What to produce. Please tally the lines of the listing that follows where the word "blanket" appears, and reply with the number only.

○ ○ ○ ○ ○ ○ ○

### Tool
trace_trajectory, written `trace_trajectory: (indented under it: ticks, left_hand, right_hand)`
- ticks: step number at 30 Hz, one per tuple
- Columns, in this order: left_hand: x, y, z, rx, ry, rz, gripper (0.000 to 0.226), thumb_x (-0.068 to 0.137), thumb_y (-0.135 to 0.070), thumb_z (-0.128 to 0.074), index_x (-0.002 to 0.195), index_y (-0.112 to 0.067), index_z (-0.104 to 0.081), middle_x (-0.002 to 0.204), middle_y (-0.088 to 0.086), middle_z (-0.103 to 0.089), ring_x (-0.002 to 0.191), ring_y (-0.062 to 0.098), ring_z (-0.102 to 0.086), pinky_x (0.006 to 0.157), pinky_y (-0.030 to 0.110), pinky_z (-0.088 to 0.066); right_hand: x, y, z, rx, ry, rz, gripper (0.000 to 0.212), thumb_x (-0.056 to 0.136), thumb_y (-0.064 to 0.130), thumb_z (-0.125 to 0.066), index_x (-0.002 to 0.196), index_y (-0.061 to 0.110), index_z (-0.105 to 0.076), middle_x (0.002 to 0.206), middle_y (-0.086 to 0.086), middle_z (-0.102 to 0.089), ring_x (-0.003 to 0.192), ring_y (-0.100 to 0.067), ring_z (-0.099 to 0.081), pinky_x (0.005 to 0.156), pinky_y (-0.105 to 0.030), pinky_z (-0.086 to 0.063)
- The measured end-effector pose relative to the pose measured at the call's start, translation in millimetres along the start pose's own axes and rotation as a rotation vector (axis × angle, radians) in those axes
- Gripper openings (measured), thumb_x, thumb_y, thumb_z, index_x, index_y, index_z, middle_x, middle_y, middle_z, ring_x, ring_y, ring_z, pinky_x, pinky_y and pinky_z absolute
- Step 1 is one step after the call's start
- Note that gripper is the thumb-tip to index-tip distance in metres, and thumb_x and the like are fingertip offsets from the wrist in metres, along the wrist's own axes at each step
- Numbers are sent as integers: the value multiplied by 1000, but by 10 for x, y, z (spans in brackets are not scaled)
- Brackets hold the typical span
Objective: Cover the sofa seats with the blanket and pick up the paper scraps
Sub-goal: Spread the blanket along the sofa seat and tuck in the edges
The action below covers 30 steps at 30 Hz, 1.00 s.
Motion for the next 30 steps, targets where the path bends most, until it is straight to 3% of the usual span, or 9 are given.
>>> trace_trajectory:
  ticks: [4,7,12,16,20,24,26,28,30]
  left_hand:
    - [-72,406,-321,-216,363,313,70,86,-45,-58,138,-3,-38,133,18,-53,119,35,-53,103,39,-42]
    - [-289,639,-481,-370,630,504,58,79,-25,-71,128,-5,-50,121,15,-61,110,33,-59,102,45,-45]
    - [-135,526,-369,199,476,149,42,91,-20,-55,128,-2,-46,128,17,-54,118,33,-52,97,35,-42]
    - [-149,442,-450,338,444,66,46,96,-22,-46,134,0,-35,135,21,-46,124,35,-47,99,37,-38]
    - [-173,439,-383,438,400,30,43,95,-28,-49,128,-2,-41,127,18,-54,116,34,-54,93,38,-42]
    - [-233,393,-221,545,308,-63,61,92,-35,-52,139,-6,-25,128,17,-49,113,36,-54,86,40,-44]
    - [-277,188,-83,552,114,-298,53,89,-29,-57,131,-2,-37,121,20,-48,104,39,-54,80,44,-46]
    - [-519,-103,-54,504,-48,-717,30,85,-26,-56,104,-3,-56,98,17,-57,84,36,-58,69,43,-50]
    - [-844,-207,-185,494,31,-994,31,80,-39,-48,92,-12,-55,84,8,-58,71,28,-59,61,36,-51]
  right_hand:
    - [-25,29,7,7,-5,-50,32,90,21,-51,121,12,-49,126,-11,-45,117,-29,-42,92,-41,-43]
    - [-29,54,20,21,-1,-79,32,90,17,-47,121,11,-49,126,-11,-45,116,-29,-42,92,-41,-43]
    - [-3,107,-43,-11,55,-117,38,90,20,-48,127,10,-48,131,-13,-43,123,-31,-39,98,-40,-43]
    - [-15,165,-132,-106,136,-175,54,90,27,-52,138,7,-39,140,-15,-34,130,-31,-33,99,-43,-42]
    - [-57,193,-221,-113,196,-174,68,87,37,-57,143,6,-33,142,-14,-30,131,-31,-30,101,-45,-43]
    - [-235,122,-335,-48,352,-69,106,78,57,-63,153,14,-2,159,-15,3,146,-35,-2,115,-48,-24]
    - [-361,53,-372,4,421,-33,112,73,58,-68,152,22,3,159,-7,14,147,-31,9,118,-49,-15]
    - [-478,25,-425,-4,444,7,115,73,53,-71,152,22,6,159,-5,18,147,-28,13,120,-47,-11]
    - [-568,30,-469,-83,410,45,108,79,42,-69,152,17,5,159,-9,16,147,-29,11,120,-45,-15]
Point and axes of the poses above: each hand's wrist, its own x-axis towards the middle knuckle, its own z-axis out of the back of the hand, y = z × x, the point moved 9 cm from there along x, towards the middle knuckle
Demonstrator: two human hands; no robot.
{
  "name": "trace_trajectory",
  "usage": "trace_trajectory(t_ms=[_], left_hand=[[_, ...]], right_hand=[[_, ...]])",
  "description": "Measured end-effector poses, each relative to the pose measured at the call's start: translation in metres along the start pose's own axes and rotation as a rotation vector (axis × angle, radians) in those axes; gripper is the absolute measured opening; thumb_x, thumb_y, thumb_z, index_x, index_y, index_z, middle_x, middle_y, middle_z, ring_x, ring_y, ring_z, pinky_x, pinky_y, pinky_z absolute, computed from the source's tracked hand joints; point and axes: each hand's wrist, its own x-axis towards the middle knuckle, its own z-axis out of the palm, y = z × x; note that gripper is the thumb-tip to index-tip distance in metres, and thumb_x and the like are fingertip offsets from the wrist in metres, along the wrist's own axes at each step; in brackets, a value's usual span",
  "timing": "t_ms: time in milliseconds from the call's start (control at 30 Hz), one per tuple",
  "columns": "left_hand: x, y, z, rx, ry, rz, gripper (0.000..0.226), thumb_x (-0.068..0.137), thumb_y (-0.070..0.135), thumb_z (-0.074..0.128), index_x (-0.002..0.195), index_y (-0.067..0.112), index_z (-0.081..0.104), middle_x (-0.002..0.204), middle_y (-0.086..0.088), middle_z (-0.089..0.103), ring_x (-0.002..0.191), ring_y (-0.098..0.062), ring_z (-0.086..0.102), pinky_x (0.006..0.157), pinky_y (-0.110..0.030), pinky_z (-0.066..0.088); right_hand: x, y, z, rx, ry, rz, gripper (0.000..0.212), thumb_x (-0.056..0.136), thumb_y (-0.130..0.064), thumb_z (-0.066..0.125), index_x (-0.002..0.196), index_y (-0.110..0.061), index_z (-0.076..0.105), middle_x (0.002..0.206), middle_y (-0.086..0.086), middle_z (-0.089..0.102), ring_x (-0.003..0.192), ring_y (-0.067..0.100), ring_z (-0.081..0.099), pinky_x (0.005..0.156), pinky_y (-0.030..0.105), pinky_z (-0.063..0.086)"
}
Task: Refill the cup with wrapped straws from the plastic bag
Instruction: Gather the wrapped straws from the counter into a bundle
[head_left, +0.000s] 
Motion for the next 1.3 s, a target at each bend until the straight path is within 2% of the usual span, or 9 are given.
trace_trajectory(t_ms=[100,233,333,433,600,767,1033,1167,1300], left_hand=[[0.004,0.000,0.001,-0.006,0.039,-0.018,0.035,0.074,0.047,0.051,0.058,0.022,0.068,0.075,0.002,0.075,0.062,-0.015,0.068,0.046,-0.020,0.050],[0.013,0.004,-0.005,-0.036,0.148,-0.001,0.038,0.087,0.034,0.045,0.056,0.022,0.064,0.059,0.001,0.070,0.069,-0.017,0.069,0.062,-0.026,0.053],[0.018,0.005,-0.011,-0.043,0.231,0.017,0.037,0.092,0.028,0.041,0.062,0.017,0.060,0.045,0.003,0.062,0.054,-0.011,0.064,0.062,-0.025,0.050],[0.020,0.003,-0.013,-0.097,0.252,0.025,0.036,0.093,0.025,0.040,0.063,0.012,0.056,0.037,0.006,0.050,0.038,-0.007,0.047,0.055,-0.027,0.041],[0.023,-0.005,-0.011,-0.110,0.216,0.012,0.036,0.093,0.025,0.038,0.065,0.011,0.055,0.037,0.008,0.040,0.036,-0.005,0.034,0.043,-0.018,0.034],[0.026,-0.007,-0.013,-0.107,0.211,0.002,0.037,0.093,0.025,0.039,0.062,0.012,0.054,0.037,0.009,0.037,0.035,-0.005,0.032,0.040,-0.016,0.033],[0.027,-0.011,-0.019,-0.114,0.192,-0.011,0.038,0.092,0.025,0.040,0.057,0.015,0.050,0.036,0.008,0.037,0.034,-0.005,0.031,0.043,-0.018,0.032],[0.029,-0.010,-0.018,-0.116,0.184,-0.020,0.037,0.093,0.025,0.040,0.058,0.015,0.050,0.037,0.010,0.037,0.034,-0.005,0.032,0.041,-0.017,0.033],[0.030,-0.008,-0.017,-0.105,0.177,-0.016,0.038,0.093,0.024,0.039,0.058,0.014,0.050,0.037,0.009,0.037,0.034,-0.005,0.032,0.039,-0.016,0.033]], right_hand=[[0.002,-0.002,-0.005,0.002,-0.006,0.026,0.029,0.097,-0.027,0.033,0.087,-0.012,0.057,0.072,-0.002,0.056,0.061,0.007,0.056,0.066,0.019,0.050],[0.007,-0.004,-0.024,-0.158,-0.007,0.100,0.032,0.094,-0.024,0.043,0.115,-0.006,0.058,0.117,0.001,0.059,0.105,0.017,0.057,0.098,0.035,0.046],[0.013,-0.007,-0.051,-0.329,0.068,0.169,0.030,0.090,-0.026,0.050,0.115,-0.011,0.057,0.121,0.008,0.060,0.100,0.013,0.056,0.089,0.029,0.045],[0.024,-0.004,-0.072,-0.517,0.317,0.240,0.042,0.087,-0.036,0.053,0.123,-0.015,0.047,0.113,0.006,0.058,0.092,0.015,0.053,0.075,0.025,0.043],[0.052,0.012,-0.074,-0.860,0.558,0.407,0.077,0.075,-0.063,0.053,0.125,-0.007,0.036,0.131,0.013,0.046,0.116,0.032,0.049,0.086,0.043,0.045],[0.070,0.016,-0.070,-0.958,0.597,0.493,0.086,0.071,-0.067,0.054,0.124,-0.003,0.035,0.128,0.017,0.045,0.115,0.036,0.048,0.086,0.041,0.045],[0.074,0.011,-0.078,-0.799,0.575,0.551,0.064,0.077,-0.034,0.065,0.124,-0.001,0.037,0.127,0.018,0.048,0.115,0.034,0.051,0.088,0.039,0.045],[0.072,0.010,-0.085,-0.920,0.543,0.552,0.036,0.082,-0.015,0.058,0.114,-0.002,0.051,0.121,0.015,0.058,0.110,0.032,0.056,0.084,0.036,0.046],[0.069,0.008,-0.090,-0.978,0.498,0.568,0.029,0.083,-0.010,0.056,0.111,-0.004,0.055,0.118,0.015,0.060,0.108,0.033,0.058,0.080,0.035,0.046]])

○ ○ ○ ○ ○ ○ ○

Reply. 2